Abstract
Introduction: When a degraded figure is displayed with short exposure duration, do surrounding visual display elements provide spatial context that influences perception of the figure?
Method: Each stimulus contained a black figure against white ground. Each figure comprised 4 rectangles. White square distractors degraded a figure, while black square distractors served as noise. There were 3 conditions - figures presented with: all small square distractors, all large square distractors, and a third mixed condition. In the mixed condition, the figure was presented within an imaginary window (larger than the figure yet smaller than the image). The inside of this window contained all small square distractors, while the outside contained all large squares. Total distractor area was constant across conditions.
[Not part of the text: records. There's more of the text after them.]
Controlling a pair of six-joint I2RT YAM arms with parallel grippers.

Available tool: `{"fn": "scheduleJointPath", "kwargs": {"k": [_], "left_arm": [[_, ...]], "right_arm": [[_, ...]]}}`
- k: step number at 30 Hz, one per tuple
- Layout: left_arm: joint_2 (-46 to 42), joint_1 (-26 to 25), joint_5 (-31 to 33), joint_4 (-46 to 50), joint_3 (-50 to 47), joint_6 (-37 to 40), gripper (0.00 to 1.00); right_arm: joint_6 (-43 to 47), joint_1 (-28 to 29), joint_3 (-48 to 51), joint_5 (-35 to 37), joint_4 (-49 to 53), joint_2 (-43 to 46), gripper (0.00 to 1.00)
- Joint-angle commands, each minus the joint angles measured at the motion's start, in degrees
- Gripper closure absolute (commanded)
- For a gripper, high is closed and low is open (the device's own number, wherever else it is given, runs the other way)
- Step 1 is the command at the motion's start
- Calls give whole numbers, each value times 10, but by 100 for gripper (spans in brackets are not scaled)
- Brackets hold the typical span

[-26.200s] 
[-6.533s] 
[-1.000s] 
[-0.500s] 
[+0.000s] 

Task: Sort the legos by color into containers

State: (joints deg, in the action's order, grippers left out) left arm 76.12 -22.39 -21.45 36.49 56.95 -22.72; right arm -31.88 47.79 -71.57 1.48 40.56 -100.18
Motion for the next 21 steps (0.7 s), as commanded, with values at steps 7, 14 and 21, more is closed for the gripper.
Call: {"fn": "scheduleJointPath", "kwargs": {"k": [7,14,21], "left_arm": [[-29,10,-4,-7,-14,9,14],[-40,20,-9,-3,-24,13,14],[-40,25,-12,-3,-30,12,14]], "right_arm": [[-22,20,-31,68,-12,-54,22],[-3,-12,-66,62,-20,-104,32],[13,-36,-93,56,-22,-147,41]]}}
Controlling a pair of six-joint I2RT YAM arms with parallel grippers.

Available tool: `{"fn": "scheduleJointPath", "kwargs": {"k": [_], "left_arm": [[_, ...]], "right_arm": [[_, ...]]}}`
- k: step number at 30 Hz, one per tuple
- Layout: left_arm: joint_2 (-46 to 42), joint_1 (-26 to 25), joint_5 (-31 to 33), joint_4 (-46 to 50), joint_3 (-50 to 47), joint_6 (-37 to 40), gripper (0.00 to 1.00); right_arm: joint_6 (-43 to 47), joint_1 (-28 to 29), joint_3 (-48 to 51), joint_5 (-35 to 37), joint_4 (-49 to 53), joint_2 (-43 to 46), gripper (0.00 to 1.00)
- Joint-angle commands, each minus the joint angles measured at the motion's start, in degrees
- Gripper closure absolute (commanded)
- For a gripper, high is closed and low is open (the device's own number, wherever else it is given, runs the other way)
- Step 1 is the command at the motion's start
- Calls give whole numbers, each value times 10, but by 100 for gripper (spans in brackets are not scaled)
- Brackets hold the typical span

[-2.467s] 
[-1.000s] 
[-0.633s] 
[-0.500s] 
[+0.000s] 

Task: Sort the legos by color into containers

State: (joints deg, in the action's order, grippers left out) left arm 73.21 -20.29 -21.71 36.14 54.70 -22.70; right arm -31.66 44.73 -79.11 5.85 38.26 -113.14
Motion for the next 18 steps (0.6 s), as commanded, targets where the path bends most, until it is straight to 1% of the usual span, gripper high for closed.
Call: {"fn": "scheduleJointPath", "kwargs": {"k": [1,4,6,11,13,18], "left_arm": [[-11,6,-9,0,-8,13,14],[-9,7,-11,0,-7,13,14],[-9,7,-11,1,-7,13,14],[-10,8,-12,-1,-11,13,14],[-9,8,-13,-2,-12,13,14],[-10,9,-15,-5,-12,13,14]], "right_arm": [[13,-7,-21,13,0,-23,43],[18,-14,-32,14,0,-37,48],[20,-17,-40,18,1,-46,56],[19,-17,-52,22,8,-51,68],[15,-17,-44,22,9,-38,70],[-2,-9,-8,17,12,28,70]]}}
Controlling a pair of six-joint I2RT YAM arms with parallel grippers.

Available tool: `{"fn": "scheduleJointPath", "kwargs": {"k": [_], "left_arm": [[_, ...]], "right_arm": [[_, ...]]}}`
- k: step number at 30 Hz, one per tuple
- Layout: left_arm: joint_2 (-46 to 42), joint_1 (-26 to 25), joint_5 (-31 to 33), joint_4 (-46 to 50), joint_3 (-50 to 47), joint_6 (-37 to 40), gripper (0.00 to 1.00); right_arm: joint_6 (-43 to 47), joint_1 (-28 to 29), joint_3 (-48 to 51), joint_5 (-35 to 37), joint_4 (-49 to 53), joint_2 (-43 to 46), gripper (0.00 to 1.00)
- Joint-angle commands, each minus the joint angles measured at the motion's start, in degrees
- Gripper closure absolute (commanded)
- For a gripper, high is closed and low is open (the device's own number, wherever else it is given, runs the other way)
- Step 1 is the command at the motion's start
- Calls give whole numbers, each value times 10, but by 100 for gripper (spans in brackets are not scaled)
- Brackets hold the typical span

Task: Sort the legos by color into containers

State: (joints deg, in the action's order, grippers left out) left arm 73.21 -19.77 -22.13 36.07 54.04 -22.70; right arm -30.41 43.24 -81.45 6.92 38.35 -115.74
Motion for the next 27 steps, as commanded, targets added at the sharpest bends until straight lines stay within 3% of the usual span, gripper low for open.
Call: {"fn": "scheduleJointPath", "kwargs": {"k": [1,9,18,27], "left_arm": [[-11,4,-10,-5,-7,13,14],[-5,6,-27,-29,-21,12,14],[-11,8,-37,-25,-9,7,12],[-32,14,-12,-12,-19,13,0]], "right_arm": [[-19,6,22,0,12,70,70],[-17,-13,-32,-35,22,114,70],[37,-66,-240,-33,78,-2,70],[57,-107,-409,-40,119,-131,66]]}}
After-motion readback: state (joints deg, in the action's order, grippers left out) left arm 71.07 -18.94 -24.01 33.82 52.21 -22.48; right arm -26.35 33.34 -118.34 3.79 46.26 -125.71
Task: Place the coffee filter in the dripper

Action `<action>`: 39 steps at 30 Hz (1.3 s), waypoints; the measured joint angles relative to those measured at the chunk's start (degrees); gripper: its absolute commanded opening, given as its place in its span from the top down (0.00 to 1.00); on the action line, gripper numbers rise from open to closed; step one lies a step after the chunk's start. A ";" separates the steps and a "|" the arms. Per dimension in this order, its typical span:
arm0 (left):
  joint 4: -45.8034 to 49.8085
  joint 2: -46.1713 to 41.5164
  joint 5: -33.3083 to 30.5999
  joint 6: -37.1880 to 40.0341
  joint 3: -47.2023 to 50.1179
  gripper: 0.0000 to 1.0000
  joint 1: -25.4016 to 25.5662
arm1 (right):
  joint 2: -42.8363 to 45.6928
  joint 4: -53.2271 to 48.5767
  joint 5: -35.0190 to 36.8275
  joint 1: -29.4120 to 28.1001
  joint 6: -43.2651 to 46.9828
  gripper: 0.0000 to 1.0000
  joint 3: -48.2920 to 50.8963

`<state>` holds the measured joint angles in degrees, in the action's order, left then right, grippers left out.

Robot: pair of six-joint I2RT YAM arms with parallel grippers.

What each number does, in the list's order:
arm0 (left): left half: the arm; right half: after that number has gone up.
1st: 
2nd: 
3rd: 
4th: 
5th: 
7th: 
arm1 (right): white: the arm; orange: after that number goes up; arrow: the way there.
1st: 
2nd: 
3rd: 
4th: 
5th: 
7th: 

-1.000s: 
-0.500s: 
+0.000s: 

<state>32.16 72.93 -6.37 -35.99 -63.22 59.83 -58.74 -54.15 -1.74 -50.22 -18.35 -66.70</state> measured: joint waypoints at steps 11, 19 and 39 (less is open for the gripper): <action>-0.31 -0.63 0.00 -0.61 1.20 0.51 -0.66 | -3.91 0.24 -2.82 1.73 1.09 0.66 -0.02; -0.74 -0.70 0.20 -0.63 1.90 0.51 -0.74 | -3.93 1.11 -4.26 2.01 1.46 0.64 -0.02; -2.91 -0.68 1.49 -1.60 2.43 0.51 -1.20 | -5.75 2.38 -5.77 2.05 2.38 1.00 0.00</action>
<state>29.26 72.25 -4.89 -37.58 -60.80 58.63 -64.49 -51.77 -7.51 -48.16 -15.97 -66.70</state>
On each trial, a subject's task was to respond whether the figure was displayed in its upright or reflected orientation. Exposure duration was 100 ms. Prior results showed that performance in the all-small distractor case is better than in the all-large distractor case. In the mixed distractor condition, if a subject processes only the part of the image inside the imaginary window, performance should be comparable to that in the all-small distractor condition. Otherwise, performance should be comparable to that in the all-large distractor condition.
Results: There was no significant difference between performance in the mixed distractor and the all-small distractor conditions.
Conclusion: The results suggest that visual display elements beyond a small window have little influence on perception of a degraded figure when exposure duration is brief.